Copy every line of the data in which the word "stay" occurs.
====
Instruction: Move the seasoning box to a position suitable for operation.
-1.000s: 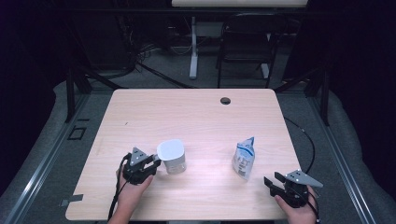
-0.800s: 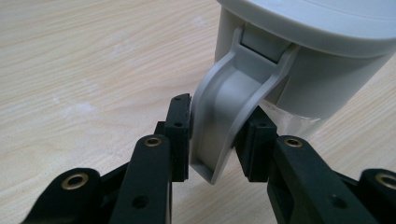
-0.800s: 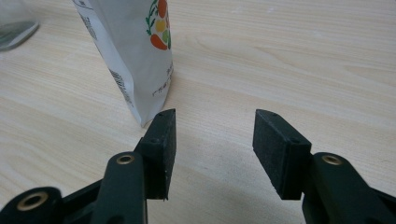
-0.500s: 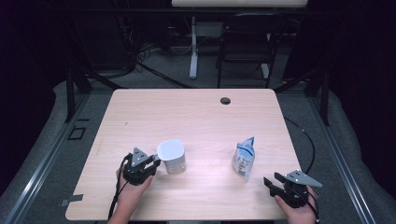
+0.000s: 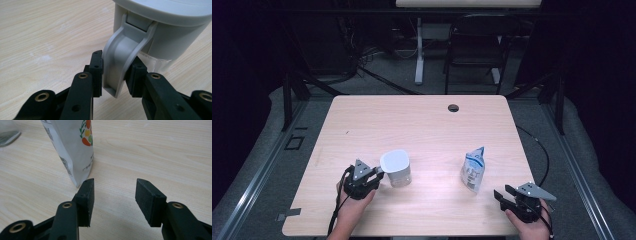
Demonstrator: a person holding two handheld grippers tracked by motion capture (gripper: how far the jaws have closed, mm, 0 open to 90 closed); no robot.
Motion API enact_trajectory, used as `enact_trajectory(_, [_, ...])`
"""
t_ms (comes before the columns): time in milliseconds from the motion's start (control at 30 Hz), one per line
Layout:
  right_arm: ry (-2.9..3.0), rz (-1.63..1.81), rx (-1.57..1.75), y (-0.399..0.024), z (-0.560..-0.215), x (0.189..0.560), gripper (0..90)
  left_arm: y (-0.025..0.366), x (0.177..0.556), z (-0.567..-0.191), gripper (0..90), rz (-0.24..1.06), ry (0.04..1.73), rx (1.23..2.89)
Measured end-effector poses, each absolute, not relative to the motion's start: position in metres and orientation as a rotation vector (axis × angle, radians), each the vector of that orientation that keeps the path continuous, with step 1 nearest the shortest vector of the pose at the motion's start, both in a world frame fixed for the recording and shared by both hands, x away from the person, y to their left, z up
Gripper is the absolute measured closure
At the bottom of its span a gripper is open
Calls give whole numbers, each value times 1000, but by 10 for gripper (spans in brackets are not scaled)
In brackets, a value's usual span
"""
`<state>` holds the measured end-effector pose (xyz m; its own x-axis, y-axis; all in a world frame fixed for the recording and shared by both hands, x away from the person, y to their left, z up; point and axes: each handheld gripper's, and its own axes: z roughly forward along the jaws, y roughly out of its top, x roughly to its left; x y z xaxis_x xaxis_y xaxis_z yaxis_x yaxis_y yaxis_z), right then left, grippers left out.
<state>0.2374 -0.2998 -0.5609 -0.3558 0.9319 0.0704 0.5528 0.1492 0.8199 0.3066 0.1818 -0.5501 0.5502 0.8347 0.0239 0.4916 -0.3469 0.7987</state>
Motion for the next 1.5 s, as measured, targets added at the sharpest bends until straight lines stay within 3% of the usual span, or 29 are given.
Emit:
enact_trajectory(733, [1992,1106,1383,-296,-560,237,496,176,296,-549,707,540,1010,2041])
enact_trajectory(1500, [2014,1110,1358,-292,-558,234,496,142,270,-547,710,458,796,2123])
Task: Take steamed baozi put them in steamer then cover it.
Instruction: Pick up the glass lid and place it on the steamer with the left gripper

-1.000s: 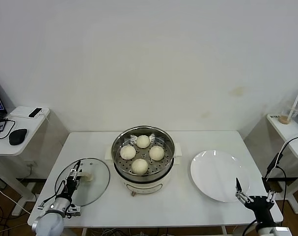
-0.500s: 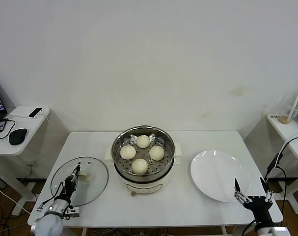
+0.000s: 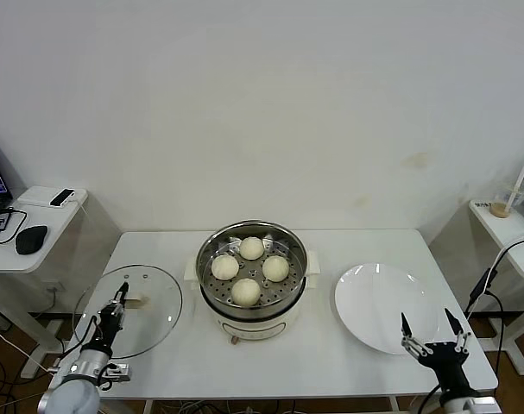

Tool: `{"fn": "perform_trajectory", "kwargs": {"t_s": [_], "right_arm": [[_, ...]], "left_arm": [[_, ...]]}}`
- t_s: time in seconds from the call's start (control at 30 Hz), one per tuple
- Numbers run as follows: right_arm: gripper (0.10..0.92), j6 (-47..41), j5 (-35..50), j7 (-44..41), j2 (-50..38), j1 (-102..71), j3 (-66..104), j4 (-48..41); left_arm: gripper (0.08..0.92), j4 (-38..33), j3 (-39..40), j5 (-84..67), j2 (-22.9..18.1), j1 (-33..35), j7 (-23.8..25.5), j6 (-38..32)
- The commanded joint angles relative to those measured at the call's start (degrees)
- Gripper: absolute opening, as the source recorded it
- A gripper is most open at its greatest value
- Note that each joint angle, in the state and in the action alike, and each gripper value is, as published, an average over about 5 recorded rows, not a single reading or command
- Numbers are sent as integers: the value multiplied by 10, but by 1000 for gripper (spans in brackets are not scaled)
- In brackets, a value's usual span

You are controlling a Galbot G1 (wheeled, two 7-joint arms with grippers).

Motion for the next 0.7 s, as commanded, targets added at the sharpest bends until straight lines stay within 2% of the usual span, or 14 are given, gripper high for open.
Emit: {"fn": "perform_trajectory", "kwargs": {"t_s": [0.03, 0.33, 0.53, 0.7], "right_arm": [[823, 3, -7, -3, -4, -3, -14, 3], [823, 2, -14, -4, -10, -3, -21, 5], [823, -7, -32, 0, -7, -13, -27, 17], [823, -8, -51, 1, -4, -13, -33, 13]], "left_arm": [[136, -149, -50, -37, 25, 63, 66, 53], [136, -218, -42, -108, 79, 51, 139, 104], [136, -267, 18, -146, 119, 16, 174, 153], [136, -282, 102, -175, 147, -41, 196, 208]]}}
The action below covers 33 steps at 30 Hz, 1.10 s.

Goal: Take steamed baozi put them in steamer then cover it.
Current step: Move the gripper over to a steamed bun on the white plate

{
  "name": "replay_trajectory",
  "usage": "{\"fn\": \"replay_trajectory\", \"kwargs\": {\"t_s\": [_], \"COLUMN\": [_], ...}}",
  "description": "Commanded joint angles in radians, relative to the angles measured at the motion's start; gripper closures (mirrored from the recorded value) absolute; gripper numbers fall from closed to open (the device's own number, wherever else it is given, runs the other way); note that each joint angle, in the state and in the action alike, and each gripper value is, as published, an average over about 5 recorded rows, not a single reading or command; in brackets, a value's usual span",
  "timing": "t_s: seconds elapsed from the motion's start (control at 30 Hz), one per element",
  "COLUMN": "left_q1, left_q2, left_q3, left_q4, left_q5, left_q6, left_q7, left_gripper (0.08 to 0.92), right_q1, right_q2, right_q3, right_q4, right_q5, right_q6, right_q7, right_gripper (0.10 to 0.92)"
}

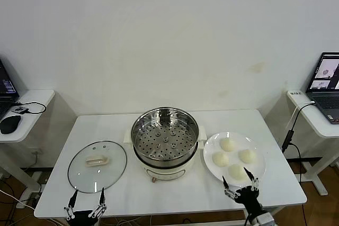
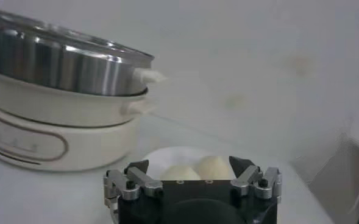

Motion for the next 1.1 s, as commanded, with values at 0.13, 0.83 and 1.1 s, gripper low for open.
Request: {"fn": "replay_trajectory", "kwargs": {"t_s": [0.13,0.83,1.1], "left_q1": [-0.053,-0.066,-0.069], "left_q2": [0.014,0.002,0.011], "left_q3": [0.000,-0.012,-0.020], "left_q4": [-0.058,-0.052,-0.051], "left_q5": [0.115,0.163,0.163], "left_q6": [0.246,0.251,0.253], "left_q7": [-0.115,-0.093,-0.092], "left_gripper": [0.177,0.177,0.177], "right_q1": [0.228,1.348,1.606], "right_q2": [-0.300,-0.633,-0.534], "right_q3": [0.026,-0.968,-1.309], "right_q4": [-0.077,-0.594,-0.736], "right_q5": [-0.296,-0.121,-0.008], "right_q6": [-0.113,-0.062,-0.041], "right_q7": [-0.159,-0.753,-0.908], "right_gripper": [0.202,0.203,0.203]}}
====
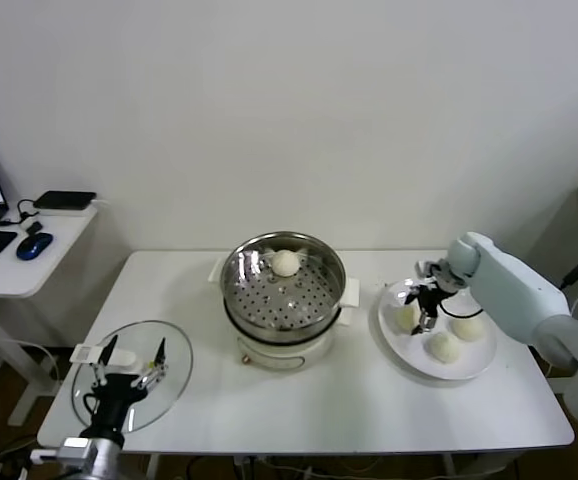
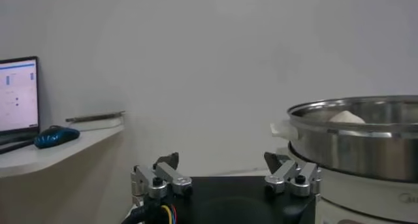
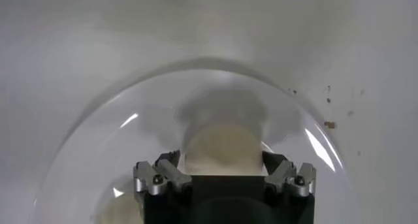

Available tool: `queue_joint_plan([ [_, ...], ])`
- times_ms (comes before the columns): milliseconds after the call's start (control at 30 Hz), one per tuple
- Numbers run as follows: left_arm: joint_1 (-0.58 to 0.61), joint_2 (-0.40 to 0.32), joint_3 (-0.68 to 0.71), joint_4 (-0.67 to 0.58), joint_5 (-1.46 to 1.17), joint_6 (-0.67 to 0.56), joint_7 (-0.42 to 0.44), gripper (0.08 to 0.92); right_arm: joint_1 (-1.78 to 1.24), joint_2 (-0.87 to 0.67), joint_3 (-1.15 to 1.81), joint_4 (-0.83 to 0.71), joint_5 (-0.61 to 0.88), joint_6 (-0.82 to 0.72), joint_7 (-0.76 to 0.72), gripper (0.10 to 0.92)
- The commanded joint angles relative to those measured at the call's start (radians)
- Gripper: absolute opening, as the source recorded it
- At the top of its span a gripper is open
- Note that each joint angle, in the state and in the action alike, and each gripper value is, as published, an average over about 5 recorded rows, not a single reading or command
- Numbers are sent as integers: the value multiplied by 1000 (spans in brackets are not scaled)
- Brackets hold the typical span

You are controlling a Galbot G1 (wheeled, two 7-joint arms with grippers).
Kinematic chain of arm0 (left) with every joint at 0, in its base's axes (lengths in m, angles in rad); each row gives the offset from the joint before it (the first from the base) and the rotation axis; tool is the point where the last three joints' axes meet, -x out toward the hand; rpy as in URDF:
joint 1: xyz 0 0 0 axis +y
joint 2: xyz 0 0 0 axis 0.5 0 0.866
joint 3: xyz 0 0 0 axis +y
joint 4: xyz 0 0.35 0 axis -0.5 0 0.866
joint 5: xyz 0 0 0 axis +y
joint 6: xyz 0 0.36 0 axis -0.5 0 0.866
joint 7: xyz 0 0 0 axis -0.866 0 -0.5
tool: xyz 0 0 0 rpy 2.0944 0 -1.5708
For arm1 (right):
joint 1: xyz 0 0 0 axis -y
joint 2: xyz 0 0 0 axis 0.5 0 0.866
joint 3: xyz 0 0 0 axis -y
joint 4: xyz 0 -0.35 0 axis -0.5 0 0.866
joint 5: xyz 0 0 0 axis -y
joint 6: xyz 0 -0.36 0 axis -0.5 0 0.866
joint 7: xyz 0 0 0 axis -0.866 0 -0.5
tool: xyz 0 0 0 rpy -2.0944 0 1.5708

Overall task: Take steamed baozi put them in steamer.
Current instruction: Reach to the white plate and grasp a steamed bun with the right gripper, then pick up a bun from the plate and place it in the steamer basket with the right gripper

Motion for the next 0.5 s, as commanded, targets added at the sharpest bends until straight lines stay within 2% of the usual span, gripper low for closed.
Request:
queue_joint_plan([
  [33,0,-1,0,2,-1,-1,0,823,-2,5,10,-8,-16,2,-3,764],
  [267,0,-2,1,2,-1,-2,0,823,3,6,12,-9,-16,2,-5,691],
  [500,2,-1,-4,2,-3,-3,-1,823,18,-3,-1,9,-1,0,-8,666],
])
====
• _ANSWER SECTION_
Motion for the next 1.5 s, as measured, targets added at the sharpest bends until straight lines stay within 3% of the usual span, or 29 are given.
Motion for the next 0.7 s, as commanded, targets added at the sharpest bends until straight lines stay within 2% of the usual span, or 14 are given, gripper high for open.
Motion for the next 0.5 s, as commanded, targets added at the sharpest bends until straight lines stay within 2% of the usual span, gripper low for closed.

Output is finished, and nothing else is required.